#### Instructions for the task:
The required output is every record, reproduced exactly.

#### Study material:

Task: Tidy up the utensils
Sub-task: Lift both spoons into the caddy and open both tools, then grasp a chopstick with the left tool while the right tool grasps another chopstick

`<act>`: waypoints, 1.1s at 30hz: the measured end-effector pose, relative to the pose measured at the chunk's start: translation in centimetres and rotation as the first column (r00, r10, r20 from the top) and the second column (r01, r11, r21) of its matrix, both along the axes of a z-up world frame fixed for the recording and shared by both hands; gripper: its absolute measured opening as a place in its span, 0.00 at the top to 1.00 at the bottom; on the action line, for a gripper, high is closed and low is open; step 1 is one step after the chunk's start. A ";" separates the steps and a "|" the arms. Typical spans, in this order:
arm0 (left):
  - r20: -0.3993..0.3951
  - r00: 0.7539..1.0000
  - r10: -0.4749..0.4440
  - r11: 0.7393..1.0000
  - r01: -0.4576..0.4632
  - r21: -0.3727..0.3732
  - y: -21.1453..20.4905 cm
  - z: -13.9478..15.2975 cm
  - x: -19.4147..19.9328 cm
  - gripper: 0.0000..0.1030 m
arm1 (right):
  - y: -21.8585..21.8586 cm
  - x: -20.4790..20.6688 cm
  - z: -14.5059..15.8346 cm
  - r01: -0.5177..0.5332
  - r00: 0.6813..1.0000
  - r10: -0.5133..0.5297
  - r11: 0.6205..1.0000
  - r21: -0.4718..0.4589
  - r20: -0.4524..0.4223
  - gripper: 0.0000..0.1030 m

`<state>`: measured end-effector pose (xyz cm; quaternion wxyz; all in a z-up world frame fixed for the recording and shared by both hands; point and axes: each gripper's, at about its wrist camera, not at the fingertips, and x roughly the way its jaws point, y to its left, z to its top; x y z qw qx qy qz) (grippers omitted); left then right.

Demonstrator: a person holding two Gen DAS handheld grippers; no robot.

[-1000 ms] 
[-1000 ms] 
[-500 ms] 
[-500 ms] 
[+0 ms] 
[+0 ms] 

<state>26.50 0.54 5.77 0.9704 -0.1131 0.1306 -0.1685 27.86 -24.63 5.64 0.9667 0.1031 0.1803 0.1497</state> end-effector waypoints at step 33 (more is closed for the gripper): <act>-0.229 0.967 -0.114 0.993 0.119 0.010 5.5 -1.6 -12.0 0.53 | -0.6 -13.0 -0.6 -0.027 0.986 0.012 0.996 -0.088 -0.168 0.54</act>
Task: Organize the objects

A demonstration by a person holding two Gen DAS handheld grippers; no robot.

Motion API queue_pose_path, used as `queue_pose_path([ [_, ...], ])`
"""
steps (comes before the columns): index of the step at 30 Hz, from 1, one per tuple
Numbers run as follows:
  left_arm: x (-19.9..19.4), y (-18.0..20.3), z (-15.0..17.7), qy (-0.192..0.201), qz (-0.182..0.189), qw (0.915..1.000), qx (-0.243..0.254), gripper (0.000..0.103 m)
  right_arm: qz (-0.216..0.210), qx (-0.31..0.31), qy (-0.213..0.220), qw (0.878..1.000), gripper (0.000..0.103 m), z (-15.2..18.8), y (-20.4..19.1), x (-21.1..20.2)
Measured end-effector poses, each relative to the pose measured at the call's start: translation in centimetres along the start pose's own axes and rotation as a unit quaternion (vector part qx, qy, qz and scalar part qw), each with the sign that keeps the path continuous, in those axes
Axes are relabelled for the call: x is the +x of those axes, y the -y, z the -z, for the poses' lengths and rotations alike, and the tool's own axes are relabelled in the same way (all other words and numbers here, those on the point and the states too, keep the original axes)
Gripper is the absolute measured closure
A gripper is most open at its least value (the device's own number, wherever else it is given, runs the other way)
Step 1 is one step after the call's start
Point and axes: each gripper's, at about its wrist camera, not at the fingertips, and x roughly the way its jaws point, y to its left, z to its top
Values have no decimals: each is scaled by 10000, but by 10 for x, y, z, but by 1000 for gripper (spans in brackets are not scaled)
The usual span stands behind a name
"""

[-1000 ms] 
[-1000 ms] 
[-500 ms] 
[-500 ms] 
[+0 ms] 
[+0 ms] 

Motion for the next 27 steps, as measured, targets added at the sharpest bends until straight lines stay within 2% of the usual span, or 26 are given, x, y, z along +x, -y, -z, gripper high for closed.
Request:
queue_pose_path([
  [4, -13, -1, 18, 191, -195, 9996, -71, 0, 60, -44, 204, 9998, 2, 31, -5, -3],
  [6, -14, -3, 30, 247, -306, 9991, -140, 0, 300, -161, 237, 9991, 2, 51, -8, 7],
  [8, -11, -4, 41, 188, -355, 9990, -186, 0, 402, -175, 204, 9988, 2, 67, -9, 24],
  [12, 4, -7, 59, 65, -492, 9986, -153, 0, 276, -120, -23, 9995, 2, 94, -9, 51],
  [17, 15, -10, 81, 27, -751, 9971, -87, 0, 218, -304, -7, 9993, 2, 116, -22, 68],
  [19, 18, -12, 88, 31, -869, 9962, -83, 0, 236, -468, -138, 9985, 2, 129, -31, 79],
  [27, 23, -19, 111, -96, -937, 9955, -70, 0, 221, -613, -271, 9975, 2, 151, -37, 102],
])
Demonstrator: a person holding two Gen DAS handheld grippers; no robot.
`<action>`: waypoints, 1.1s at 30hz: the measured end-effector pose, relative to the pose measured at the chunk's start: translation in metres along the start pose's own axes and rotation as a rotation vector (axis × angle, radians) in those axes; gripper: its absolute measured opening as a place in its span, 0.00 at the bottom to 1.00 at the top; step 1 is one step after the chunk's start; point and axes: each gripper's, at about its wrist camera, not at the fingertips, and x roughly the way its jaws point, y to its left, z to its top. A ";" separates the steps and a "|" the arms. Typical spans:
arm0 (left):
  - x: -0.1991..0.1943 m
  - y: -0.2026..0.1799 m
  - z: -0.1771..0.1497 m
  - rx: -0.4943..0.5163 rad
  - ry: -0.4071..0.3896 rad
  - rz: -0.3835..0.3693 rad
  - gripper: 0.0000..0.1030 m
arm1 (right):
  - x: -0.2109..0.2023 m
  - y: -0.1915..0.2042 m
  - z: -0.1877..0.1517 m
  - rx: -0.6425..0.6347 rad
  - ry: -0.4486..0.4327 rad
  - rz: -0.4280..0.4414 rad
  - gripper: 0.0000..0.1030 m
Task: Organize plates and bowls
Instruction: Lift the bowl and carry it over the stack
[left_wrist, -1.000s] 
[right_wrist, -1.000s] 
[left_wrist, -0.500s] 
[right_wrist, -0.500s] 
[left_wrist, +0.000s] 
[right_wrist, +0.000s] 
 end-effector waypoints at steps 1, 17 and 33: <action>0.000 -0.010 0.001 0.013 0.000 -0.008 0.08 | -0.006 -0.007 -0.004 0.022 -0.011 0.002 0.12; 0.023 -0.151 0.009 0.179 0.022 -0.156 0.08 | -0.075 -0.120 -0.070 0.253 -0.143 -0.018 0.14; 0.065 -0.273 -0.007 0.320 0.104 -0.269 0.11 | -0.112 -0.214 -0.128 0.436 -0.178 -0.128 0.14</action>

#### Exercise result:
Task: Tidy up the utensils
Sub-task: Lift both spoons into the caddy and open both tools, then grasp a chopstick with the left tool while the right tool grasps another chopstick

`<act>`: waypoints, 1.1s at 30hz: the measured end-effector pose, relative to the pose measured at the chunk's start: translation in centimetres and rotation as the first column (r00, r10, r20 from the top) and the second column (r01, r11, r21) of its matrix, both along the axes of a z-up world frame fixed for the recording and shared by both hands; gripper: its absolute measured opening as a place in its span, 0.00 at the top to 1.00 at the bottom; on the action line, for a gripper, high is closed and low is open; step 1 is one step after the chunk's start. A ";" separates the steps and a "|" the arms. Typical spans, in this order:
arm0 (left):
  - r20: -0.3993..0.3951
  - r00: 0.7539..1.0000
  - r10: -0.4749..0.4440
  - r11: 0.7393..1.0000
  - r01: -0.4576..0.4632
  - r21: -0.3727..0.3732
  - y: -21.1453..20.4905 cm
  - z: -13.9478..15.2975 cm
  - x: -19.4147..19.9328 cm
  - gripper: 0.0000..0.1030 m
arm1 (right):
  - y: -21.8585..21.8586 cm
  - x: -20.4790..20.6688 cm
  - z: -14.5059..15.8346 cm
  - r01: -0.5177..0.5332
  - r00: 0.6813..1.0000
  - r10: -0.5133..0.5297
  - r11: 0.6205..1.0000
  - r21: -0.4718..0.4589
  - r20: -0.4524..0.4223
  - gripper: 0.0000..0.1030 m

`<state>`: measured end-effector pose (xyz cm; quaternion wxyz; all in a z-up world frame fixed for the recording and shared by both hands; point and axes: each gripper's, at about its wrist camera, not at the fingertips, and x roughly the way its jaws point, y to its left, z to its top; x y z qw qx qy qz) (grippers omitted); left then right.

Demonstrator: a person holding two Gen DAS handheld grippers; no robot.

[-1000 ms] 
[-1000 ms] 
[-500 ms] 
[-500 ms] 
[+0 ms] 
[+0 ms] 

<state>26.50 0.54 5.77 0.9704 -0.1131 0.1306 -0.1685 27.86 -24.63 5.64 0.9667 0.1031 0.1803 0.1497</state> end-effector waypoints at step 33 (more is closed for the gripper): <act>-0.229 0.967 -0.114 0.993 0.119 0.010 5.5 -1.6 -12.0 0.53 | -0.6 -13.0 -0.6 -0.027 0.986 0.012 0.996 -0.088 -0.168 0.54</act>
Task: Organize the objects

A demonstration by a person holding two Gen DAS handheld grippers; no robot.

Motion API queue_pose_path, used as `queue_pose_path([ [_, ...], ])`
"""
steps (comes before the columns): index of the step at 30 Hz, from 1, one per tuple
Numbers run as follows:
  left_arm: x (-19.9..19.4), y (-18.0..20.3), z (-15.0..17.7), qy (-0.192..0.201), qz (-0.182..0.189), qw (0.915..1.000), qx (-0.243..0.254), gripper (0.000..0.103 m)
  right_arm: qz (-0.216..0.210), qx (-0.31..0.31), qy (-0.213..0.220), qw (0.878..1.000), gripper (0.000..0.103 m), z (-15.2..18.8), y (-20.4..19.1), x (-21.1..20.2)
Measured end-effector poses, each relative to the pose measured at the call's start: translation in centimetres along the start pose's own axes and rotation as a unit quaternion (vector part qx, qy, qz and scalar part qw), each with the sign that keeps the path continuous, in those axes
Axes are relabelled for the call: x is the +x of those axes, y the -y, z the -z, for the poses' lengths and rotations alike, and the tool's own axes are relabelled in the same way (all other words and numbers here, those on the point and the states too, keep the original axes)
Gripper is the absolute measured closure
A gripper is most open at its least value (the device's own number, wherever else it is given, runs the other way)
Step 1 is one step after the call's start
Point and axes: each gripper's, at about its wrist camera, not at the fingertips, and x roughly the way its jaws point, y to its left, z to its top
Values have no decimals: each is scaled by 10000, but by 10 for x, y, z, but by 1000 for gripper (spans in brackets are not scaled)
The usual span stands behind a name
"""

[-1000 ms] 
[-1000 ms] 
[-500 ms] 
[-500 ms] 
[+0 ms] 
[+0 ms] 

Motion for the next 27 steps, as measured, targets added at the sharpest bends until straight lines stay within 2% of the usual span, or 26 are given, x, y, z along +x, -y, -z, gripper high for closed.
Request:
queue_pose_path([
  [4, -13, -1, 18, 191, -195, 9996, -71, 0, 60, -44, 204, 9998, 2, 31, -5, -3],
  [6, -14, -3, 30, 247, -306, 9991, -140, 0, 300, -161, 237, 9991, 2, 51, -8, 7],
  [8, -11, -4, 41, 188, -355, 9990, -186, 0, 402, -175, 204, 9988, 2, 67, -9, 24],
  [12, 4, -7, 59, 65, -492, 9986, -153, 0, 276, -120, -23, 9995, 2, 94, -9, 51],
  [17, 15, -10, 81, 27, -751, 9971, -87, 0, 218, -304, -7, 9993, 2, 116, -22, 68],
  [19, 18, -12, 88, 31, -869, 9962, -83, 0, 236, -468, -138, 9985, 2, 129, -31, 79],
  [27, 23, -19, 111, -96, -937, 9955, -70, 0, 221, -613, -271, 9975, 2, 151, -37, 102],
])
Demonstrator: a person holding two Gen DAS handheld grippers; no robot.
`<action>`: waypoints, 1.1s at 30hz: the measured end-effector pose, relative to the pose measured at the chunk's start: translation in metres along the start pose's own axes and rotation as a rotation vector (axis × angle, radians) in those axes; gripper: its absolute measured opening as a place in its span, 0.00 at the bottom to 1.00 at the top; step 1 is one step after the chunk's start; point and axes: each gripper's, at about its wrist camera, not at the fingertips, and x roughly the way its jaws point, y to its left, z to its top. A ";" separates the steps and a "|" the arms. Typical spans:
arm0 (left):
  - x: -0.1991..0.1943 m
  - y: -0.2026..0.1799 m
  - z: -0.1771..0.1497 m
  - rx: -0.4943..0.5163 rad
  - ry: -0.4071..0.3896 rad
  - rz: -0.3835..0.3693 rad
  - gripper: 0.0000..0.1030 m
arm1 (right):
  - x: -0.2109..0.2023 m
  - y: -0.1915..0.2042 m
  - z: -0.1877..0.1517 m
  - rx: -0.6425..0.6347 rad
  - ry: -0.4486..0.4327 rad
  - rz: -0.4280..0.4414 rad
  - gripper: 0.0000..0.1030 m
Task: Organize plates and bowls
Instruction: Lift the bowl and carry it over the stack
[left_wrist, -1.000s] 
[right_wrist, -1.000s] 
[left_wrist, -0.500s] 
[right_wrist, -0.500s] 
[left_wrist, +0.000s] 
[right_wrist, +0.000s] 
 end-effector waypoints at steps 1, 17 and 33: <action>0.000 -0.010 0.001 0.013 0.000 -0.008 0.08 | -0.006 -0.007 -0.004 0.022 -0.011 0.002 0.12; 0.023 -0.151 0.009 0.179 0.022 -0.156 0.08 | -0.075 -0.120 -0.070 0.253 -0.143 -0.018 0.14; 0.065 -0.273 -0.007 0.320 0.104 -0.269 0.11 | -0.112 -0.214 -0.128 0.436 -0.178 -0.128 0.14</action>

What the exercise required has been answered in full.